=== EXERCISE BRIEF ===
From the data that follows, copy every line holding the string "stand".

=== RAW DATA ===
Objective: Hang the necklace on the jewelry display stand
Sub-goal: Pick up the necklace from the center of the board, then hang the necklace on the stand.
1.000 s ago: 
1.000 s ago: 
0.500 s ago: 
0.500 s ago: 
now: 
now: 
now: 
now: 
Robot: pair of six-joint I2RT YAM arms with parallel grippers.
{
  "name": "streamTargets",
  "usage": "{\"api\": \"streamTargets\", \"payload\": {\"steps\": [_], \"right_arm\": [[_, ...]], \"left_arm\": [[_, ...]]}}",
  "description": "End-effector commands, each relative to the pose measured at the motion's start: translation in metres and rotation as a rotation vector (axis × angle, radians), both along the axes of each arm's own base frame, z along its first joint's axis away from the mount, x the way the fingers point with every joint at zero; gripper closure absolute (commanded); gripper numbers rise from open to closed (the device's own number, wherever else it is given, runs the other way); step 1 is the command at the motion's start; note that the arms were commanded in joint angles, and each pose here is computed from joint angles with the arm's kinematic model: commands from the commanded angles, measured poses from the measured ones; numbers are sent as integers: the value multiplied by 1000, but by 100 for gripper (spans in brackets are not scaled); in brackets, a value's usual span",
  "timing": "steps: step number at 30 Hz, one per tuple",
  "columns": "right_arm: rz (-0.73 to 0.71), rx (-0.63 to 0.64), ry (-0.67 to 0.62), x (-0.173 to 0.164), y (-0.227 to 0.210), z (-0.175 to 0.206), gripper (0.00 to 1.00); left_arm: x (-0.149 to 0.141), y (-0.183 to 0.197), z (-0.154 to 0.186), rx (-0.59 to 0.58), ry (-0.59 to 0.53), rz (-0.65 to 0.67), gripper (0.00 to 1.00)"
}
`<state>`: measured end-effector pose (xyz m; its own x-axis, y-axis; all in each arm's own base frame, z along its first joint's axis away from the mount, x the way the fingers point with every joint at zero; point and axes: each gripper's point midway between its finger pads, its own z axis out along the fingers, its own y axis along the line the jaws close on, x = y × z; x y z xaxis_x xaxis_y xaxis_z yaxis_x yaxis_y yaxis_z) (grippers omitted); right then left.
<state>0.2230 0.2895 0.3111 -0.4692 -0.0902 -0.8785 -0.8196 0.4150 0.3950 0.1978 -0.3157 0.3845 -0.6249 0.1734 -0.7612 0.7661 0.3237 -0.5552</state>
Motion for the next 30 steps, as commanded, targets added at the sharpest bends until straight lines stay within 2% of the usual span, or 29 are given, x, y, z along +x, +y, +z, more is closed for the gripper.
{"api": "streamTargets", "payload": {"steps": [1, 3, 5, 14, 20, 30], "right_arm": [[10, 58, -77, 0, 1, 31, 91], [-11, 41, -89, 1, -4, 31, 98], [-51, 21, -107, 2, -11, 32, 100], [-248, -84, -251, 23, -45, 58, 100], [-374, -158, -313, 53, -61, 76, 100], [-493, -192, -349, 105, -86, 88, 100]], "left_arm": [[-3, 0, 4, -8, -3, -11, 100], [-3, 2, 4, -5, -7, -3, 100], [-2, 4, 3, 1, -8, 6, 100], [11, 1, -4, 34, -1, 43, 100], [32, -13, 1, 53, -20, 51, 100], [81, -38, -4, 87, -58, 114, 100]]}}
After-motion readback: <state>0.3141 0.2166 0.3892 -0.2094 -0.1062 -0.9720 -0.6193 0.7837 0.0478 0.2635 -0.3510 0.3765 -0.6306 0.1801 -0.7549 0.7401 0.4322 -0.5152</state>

=== REPLY ===
Objective: Hang the necklace on the jewelry display stand
Sub-goal: Pick up the necklace from the center of the board, then hang the necklace on the stand.

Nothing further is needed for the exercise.